(Problem details) Could you give back the listing below exactly, every line included?

(Given material)
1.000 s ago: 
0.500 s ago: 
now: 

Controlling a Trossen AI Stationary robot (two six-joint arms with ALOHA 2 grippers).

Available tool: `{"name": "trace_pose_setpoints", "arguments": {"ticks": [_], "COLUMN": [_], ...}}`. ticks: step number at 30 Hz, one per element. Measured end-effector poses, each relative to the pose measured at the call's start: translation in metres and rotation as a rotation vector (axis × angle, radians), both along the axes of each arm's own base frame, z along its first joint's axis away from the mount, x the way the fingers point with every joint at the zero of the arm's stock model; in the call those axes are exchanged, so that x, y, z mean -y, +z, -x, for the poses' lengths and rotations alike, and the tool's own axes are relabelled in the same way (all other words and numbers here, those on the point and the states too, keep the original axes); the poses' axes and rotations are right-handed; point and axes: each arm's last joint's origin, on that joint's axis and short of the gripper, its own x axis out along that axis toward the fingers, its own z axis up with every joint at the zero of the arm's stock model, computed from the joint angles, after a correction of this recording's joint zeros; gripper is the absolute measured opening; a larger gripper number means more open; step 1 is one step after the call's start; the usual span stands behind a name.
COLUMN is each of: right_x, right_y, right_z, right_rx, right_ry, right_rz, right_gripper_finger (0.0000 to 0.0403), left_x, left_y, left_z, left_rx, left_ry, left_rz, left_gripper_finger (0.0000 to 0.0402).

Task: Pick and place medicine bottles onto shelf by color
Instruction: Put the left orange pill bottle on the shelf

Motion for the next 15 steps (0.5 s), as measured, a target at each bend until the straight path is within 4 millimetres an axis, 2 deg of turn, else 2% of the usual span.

(Task output)
1.000 s ago: 
0.500 s ago: 
now: 

Controlling a Trossen AI Stationary robot (two six-joint arms with ALOHA 2 grippers).

Available tool: `{"name": "trace_pose_setpoints", "arguments": {"ticks": [_], "COLUMN": [_], ...}}`. ticks: step number at 30 Hz, one per element. Measured end-effector poses, each relative to the pose measured at the call's start: translation in metres and rotation as a rotation vector (axis × angle, radians), both along the axes of each arm's own base frame, z along its first joint's axis away from the mount, x the way the fingers point with every joint at the zero of the arm's stock model; in the call those axes are exchanged, so that x, y, z mean -y, +z, -x, for the poses' lengths and rotations alike, and the tool's own axes are relabelled in the same way (all other words and numbers here, those on the point and the states too, keep the original axes); the poses' axes and rotations are right-handed; point and axes: each arm's last joint's origin, on that joint's axis and short of the gripper, its own x axis out along that axis toward the fingers, its own z axis up with every joint at the zero of the arm's stock model, computed from the joint angles, after a correction of this recording's joint zeros; gripper is the absolute measured opening; a larger gripper number means more open; step 1 is one step after the call's start; the usual span stands behind a name.
COLUMN is each of: right_x, right_y, right_z, right_rx, right_ry, right_rz, right_gripper_finger (0.0000 to 0.0403), left_x, left_y, left_z, left_rx, left_ry, left_rz, left_gripper_finger (0.0000 to 0.0402).

Task: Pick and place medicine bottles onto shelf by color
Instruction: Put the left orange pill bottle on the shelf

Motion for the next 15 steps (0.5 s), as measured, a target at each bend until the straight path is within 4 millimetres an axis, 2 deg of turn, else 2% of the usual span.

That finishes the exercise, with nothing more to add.